Since this is an action commenced by plaintiffs to quiet their title to property ostensibly cultivated and occupied by defendants, the burden of proving the allegations of their complaint, by a preponderance of the evidence, rested upon them, and plaintiffs must recover upon the strength of their own title and not upon the weakness of defendants' title. Hill v. Barner, 8 Cal.App. 58, 96 P. 111; Rockey v. Vieux, 179 Cal. 681, 178 P. 712.
The court found in all respects in favor of defendants on all defenses claimed, any one of which, if legally supported, would be sufficient to defeat plaintiffs' claim. There was a sharp conflict between the testimony of the two surveyors concerning the true dividing line of the two properties. It appears to us, without specially analyzing all of the claimed special defenses and the evidence supporting them, that the evidence would and does clearly support the ultimate finding that the true line is the one found by the trial court, as indicated by defendants' surveyor, which was according to the map prepared by him and received in evidence, and that plaintiffs take nothing by their complaint. The question of the correctness of the two surveys was for the trial court to determine from all of the evidence produced and its determination will not be reversed on appeal. Strauss v. Canty, 169 Cal. 101, 145 P. 1012.
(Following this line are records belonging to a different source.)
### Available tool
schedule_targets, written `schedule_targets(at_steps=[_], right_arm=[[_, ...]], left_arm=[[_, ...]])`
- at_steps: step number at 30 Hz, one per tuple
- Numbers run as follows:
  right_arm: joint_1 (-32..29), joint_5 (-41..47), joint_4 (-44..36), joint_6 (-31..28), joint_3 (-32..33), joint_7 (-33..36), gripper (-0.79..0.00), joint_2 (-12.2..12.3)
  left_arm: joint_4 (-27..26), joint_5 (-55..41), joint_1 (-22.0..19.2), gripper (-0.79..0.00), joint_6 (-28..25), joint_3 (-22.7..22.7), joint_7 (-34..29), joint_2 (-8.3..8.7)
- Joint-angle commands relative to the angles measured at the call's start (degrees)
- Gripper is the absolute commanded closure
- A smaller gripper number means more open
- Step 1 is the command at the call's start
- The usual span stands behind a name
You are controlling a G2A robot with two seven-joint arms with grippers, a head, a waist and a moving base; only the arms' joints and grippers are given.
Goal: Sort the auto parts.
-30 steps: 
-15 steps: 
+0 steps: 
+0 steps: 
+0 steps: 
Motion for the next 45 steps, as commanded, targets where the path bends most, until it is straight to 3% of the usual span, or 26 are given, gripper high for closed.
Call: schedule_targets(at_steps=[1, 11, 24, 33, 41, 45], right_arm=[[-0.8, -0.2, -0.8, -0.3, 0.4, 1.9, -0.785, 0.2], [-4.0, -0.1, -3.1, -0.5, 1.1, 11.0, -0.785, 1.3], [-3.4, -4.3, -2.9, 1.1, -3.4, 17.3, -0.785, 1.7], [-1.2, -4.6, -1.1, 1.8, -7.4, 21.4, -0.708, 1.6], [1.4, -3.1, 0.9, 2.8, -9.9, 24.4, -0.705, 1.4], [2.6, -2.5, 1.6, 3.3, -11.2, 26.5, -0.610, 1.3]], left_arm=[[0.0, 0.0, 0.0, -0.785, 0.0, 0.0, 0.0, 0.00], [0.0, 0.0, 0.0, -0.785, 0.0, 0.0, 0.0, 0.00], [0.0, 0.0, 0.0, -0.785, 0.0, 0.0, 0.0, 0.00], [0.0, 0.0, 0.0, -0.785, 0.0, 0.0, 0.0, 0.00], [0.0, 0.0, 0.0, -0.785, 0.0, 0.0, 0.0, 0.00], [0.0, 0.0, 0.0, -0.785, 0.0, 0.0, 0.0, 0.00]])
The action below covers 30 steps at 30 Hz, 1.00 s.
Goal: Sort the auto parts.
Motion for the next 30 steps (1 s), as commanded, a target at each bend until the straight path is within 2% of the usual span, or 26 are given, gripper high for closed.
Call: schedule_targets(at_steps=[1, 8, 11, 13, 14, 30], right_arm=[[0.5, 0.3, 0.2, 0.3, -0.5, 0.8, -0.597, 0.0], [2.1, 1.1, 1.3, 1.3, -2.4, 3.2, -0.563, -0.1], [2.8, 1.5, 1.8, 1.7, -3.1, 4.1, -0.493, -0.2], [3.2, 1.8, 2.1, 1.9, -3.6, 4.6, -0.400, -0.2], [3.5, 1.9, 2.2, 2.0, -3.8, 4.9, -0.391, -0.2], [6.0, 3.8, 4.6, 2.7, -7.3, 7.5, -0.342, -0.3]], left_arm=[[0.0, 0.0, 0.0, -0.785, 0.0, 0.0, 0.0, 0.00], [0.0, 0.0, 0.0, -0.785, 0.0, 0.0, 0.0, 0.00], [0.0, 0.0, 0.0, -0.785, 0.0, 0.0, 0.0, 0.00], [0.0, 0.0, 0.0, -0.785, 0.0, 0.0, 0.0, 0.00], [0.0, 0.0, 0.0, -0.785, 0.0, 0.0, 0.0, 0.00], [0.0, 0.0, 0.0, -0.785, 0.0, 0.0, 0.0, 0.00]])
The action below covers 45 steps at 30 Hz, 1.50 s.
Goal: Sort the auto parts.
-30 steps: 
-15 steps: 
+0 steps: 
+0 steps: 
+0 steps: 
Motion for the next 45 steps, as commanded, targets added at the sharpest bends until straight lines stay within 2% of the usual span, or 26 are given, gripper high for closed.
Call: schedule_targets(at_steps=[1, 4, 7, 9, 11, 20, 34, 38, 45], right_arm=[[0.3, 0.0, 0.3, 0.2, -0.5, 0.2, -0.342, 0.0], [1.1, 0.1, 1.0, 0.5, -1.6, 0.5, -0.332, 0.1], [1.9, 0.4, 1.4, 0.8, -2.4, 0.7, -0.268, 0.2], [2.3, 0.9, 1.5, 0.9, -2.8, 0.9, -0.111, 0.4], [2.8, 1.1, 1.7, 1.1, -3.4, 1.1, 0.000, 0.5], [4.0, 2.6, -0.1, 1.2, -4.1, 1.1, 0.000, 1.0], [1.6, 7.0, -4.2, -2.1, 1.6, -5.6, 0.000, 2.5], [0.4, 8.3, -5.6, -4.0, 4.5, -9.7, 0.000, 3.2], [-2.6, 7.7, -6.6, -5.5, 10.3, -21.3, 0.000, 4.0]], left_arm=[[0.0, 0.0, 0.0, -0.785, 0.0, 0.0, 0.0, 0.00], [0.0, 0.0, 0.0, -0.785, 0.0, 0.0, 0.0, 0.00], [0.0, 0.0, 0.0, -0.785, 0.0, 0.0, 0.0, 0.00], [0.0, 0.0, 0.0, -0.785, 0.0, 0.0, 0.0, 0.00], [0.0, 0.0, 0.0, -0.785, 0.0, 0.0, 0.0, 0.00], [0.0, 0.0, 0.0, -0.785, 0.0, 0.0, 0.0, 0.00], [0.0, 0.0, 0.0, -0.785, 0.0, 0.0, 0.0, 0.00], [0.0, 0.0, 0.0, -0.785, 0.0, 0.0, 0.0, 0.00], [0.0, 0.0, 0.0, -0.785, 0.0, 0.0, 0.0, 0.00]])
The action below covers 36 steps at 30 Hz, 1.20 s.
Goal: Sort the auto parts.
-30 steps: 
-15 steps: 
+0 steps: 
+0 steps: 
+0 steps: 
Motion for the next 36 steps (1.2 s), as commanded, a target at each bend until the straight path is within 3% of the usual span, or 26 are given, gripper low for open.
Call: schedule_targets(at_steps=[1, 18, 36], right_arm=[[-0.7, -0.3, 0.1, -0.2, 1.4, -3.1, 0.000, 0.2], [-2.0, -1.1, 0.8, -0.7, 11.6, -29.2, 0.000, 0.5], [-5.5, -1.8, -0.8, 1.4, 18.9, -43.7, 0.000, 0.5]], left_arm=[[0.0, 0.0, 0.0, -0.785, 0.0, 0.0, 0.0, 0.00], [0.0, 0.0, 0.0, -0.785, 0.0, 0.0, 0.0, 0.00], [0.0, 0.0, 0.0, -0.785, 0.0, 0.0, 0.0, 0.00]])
In addition to the finding on the special defenses the trial court made the general finding that the defendants were the owners of the property described, including the strip of land in question and that the plaintiffs were never seized nor possessed of the land lying easterly of the line described; that all of the allegations of the answer were true and none of the allegations of the complaint were true.
It has been held that it is sufficient, in a quiet title action based upon the general claim of ownership and possession, to find that, at the commencement of the action, the successful party was the owner and entitled to possession of the property without finding also as to the evidence proving ownership. Gruwell v. Rocca, 141 Cal. 417, 74 P. 1028; Daly v. Sorocco, 80 Cal. 367, 22 P. 211; Dorris v. McManus, 4 Cal.App. 147, 87 P. 287.
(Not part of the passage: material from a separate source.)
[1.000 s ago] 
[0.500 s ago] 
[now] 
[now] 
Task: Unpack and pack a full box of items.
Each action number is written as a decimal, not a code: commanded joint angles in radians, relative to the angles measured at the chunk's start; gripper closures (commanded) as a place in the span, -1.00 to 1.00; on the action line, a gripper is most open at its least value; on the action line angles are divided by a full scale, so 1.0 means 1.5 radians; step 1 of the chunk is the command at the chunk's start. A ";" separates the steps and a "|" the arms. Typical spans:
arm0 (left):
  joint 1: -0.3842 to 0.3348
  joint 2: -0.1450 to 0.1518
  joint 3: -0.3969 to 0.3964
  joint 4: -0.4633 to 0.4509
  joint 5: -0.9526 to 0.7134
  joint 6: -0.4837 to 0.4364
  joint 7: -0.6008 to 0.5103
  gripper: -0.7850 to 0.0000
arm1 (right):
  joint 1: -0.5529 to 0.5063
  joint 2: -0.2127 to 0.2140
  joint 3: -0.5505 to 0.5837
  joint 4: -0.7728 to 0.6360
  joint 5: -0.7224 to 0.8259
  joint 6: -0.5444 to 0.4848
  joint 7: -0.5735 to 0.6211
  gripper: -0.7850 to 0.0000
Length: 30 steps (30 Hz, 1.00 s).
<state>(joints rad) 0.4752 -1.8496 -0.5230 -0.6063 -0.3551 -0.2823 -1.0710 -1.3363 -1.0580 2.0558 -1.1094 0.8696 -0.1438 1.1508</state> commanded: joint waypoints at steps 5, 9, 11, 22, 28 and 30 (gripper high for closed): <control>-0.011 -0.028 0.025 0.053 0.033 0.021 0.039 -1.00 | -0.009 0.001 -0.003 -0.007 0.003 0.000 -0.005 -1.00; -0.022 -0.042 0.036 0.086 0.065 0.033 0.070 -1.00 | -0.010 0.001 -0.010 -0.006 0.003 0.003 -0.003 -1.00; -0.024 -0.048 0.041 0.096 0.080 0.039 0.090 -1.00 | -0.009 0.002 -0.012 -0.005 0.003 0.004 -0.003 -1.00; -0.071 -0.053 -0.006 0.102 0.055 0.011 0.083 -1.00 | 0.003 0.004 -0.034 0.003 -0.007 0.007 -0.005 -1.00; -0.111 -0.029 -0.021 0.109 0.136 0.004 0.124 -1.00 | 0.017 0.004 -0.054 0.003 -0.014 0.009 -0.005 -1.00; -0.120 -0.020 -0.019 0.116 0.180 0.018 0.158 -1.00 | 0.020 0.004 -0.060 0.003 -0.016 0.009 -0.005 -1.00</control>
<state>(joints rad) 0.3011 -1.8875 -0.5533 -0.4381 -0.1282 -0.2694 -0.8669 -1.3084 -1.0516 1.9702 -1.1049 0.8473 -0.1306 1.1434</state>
In the instant case the claims of title by adverse possession and agreed boundary line were only two of the several claims of defendants. There is authority to the effect that when one alleges title by deed and also by prescription and the court properly finds in favor of the former, failure to find as to the latter is not prejudicial to the adverse party. Wolf v. Gall, 176 Cal. 787, 169 P. 1017; 22 Cal.Jur. sec. 56, p. 186. Likewise, in Labish v. Hardy, 77 Cal. 327, 19 P. 531, it was held that failure to find upon a plea of the statute of limitations is without prejudice where it is found that the plaintiff had no title.
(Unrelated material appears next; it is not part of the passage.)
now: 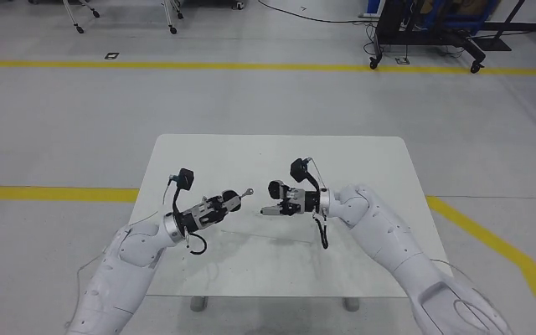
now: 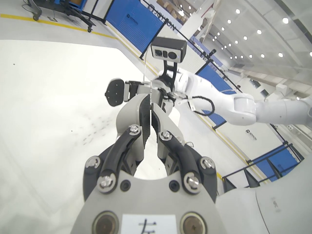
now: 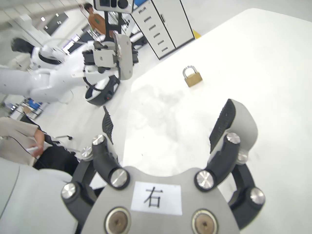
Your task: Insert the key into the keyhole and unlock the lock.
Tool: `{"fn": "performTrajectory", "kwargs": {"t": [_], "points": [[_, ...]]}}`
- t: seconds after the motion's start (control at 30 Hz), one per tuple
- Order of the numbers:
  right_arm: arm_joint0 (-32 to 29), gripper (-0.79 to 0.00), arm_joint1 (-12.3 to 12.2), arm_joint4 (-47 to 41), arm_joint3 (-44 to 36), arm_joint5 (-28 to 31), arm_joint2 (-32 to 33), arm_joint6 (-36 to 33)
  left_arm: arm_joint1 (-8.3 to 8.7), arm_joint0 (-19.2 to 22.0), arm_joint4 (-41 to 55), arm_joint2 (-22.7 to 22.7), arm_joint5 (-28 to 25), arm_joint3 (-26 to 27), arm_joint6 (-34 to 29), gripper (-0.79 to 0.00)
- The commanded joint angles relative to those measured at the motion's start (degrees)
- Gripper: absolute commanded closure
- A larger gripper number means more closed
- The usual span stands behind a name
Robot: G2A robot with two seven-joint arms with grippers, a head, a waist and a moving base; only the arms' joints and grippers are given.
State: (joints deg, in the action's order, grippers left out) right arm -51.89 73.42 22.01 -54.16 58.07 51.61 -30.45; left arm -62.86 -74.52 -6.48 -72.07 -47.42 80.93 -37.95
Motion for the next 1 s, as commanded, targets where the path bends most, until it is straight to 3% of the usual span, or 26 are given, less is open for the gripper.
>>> {"fn": "performTrajectory", "kwargs": {"t": [0.0,0.07,0.13,0.23,0.27,0.3,0.47,0.87,0.97], "points": [[-1.0,-0.708,-1.3,-2.0,-3.0,-0.1,1.6,-3.8,0.14,0.5,-0.5,0.3,0.1,0.0,-1.5,0.000],[-2.1,-0.634,-2.4,-5.0,-6.0,-0.1,2.3,-7.9,0.27,0.8,-0.9,1.0,-0.5,0.3,-3.4,0.000],[-3.0,-0.465,-3.2,-8.3,-8.6,-0.1,2.1,-12.2,0.41,1.2,-1.7,1.7,-0.5,0.3,-5.1,0.000],[-3.3,-0.453,-4.0,-11.8,-9.7,-0.1,1.9,-15.7,0.45,1.5,-2.2,2.5,0.3,0.5,-5.5,0.000],[-3.1,-0.462,-4.0,-12.2,-9.7,-0.3,1.5,-16.1,0.50,1.6,-2.2,2.6,0.3,0.4,-5.7,0.000],[-3.0,-0.526,-4.1,-12.6,-9.8,-0.5,1.0,-16.3,0.53,1.7,-2.2,2.8,0.1,0.4,-6.0,0.000],[-2.1,-0.554,-4.0,-14.4,-9.4,-0.7,-1.4,-16.4,0.65,2.1,-2.2,3.8,-0.5,0.1,-6.2,0.000],[0.0,-0.339,-4.2,-15.9,-7.5,-0.6,-3.8,-16.3,0.88,2.5,-4.5,6.0,-0.7,0.6,-5.4,0.000],[0.2,-0.215,-4.2,-16.1,-7.2,-0.7,-4.1,-16.2,0.95,2.5,-4.8,6.4,-0.6,0.7,-5.1,0.000]]}}
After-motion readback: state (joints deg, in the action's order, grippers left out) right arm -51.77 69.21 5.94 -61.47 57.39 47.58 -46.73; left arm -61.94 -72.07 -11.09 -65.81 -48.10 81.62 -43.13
Klein v. Caswell, 88 Cal.App.2d 774, 199 P.2d 689 was a quiet title action in which the plaintiff relied on title by adverse possession without directly pleading it. In its findings the court followed the language of the complaint and found against the plaintiff with respect to the ultimate fact of ownership. This court there followed the holding in Hess v. Moodey, 35 Cal.App.2d 401, 95 P.2d 699; Richert v. City of San Diego, 109 Cal.App. 548, 293 P. 673; Cooley v. Miller & Lux, 156 Cal. 510, 105 P. 981; and cases therein cited, and held such finding sufficient, if supported by the evidence.
As heretofore indicated, the deeds and decree of distribution referred to in the evidence and the testimony of defendants' surveyor, though conflicting with the testimony of plaintiffs' surveyor, as to the result of their respective surveys, fully support the general finding that plaintiffs did not have any claim or interest in the property involved.
No useful purpose will be served in discussing the other reasons found by the court why plaintiffs' claim of title should not prevail.
BARNARD, P. J., and MUSSELL, J., concur.